Tokenizing Keywords Pt 3

Entry posted by N9WXU · January 23, 2019

494 views

“Code generation, like drinking alcohol, is good in moderation.”

— Alex Lowe

This episode we are going to try something different. The brute force approach had the advantage of being simple and easy to maintain. The hand-crafted decision tree had the advantage of being fast. This week we will look at an option that will hopefully combine the simplicity of the string list and the speed of the decision tree. This week we will use a code generator to automatically create the tokenizing state machine. I will leave it to you to decide if we use generation in moderation.

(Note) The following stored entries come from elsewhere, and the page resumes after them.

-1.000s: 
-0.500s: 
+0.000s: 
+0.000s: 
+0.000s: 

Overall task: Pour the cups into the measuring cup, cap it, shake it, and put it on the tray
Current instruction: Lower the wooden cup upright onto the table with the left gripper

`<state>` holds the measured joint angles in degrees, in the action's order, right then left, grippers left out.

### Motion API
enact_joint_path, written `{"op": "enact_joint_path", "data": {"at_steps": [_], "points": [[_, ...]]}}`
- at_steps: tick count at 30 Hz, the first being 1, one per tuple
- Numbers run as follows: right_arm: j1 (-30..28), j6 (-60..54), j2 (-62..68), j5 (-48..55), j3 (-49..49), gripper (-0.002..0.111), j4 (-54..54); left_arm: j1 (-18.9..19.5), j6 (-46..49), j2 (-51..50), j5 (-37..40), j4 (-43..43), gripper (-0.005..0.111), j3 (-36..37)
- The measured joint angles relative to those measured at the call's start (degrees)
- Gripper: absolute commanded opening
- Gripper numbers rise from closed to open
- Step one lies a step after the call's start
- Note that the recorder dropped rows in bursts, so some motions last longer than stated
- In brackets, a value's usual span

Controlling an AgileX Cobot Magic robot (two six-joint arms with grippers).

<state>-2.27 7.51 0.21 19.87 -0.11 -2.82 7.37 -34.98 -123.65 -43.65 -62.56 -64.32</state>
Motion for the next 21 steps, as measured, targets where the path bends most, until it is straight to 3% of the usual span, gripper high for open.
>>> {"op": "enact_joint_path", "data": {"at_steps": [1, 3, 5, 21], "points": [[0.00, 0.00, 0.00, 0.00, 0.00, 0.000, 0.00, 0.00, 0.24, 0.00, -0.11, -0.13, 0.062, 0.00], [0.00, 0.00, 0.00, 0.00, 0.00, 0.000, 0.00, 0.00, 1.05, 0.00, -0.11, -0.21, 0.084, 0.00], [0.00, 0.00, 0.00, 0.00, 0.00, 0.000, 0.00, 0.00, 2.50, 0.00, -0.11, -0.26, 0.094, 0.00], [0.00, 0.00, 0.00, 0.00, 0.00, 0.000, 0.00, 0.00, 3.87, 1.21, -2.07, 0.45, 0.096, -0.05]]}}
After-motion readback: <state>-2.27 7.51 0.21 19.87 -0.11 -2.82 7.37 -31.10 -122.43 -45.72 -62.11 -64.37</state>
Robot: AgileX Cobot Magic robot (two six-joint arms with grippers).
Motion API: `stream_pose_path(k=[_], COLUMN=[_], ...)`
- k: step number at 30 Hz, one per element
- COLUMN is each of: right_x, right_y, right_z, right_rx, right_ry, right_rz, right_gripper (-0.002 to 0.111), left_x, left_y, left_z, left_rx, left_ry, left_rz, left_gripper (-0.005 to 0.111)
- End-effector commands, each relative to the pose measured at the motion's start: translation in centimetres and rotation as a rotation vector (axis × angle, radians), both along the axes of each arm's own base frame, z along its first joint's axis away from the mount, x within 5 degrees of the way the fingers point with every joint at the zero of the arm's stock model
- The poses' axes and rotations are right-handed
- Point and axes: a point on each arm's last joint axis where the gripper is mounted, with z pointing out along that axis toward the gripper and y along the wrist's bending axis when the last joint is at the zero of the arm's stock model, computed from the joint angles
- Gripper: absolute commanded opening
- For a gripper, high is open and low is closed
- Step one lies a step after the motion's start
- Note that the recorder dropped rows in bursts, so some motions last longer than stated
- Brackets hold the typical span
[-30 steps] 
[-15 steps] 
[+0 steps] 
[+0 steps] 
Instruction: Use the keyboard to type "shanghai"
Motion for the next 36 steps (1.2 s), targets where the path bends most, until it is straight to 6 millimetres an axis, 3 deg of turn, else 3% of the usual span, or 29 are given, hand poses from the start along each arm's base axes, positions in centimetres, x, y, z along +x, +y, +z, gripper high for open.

Let me introduce RAGEL http://www.colm.net/open-source/ragel/. I discovered RAGEL a few years ago when I was looking for a quick and dirty way to build some string handling state machines. RAGEL will construct a complete state machine that will handle the parsing of any regular expression. It can do tokenizing and it can do parsing. Essentially, you define the rules for the tokens and the functions to call when each token is found. For instance, you can write a rule to handle any integer and when an integer is found it can call your doInteger() method. For our simple example of identifying 6 words, the RAGEL code will be a bit overkill but it will be MUCH faster than a brute force string search and in the same ball park as the hand crafted decision tree. Let us get started.

First let us get the housekeeping out of the way. This part of the code you have seen before. It is identical to the first two examples I have already provided. There are two differences. First, this only LOOKS like C code. In fact, it is a RAGEL file (I saved it with a .rl extension) and you will see the differences in a moment. When I use a code synthesizer, I like to place the needed command line at the top of the file in comments. While comments are a smell, this sort of comment is pretty important.

// compile into C with ragel
// ragel -C -L -G2 example3.rl -o example3.c
//

#include <string.h>
#include <stdio.h>
#include "serial_port.h"

char * NMEA_getWord(void)
{
    static char buffer[7];

    memset(buffer,0,sizeof(buffer));
    do
    {
        serial_read(buffer,1);
    } while(buffer[0] != '$');
    for(int x=0;x<sizeof(buffer)-1;x++)
    {
        serial_read(&buffer[x], 1);
        if(buffer[x]==',')
        {
            buffer[x] = 0;
            break;
        }
    }
    return buffer;
}

enum wordTokens {NO_WORD = -1,GPGGA,GNGSA,GPGSV,GPBOD,GPDBT,GPDCN, GPRMC, GPBWC};

RAGEL is pretty nice in that they choose some special symbols to identify the RAGEL bits so the generator simply passes all input straight to the output until it finds the RAGEL identifiers and then it gets to work. This architecture allows you to simply insert RAGEL code directly into your C (or other languages) and add the state machines in place.

The first identifiers we find are the declaration of a state machine (foo seemed traditional). You can define more than one machine so it is important to provide a hint to the generator about which one you want to define.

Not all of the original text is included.